→ Exercise goal
Please show every line from the entries that carries the word "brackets".

[Saved data entries]
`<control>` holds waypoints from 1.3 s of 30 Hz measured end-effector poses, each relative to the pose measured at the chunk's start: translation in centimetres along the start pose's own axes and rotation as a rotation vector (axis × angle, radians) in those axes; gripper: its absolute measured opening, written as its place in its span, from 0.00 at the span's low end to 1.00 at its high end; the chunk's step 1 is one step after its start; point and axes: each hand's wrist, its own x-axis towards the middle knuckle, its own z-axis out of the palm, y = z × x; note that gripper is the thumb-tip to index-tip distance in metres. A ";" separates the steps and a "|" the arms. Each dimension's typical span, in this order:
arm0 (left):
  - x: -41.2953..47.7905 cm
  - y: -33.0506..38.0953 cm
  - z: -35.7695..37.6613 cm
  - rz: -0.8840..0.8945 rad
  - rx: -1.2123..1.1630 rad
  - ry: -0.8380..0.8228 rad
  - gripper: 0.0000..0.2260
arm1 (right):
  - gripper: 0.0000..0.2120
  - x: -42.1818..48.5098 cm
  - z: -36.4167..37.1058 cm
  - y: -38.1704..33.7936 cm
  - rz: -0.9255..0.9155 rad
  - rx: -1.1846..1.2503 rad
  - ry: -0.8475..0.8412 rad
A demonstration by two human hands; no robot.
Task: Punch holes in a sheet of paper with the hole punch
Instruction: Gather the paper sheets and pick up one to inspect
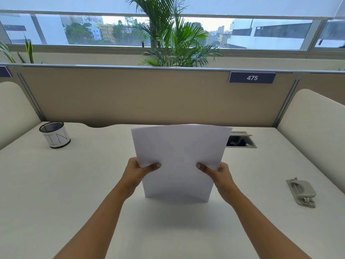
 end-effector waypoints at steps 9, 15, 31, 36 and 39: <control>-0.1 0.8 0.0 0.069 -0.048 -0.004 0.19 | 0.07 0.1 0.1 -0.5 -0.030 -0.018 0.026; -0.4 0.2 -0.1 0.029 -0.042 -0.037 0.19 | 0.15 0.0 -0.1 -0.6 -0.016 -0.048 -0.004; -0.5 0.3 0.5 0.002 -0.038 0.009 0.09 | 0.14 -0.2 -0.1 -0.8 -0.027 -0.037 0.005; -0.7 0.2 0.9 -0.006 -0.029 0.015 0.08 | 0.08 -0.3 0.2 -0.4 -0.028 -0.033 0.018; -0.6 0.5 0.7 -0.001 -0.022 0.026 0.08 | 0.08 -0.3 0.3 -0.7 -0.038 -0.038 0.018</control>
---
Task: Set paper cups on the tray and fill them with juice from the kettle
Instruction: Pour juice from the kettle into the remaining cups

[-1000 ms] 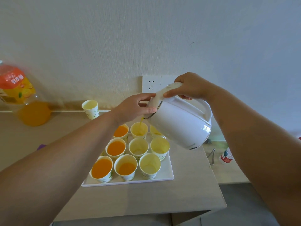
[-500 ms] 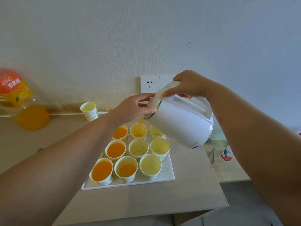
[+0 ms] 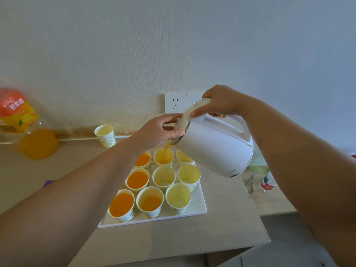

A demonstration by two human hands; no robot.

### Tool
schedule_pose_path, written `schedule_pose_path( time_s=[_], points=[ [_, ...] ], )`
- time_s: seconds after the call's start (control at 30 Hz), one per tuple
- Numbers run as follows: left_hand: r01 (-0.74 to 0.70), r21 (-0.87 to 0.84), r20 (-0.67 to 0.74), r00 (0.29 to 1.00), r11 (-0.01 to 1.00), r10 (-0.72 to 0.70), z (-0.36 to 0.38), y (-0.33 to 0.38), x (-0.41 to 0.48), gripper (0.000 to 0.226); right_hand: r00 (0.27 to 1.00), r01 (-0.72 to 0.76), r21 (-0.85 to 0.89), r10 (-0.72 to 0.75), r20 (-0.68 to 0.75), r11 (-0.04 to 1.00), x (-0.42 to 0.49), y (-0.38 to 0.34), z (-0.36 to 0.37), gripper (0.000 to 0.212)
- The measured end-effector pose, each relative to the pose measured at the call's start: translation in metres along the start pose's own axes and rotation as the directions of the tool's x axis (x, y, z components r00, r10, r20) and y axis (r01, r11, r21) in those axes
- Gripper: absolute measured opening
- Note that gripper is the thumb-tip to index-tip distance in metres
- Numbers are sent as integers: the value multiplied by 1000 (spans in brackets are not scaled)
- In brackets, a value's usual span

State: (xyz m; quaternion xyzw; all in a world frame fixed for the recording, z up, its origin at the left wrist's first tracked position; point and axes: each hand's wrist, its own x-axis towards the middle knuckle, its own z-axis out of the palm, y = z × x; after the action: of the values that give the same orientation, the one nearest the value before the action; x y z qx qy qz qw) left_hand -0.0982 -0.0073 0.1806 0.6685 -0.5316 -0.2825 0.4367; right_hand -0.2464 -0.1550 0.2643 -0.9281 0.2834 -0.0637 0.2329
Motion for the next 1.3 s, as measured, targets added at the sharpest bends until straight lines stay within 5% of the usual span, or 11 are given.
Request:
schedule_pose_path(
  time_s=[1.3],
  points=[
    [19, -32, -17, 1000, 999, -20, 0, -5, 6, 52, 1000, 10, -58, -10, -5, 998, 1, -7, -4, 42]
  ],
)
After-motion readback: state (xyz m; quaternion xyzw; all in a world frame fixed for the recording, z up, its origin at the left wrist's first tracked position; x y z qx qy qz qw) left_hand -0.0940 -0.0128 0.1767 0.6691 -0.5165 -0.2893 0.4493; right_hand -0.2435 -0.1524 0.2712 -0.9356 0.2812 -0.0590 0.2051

→ The answer
- Numbers are sent as integers: the value multiplied by 1000 (spans in brackets are not scaled)
- In brackets, a value's usual span

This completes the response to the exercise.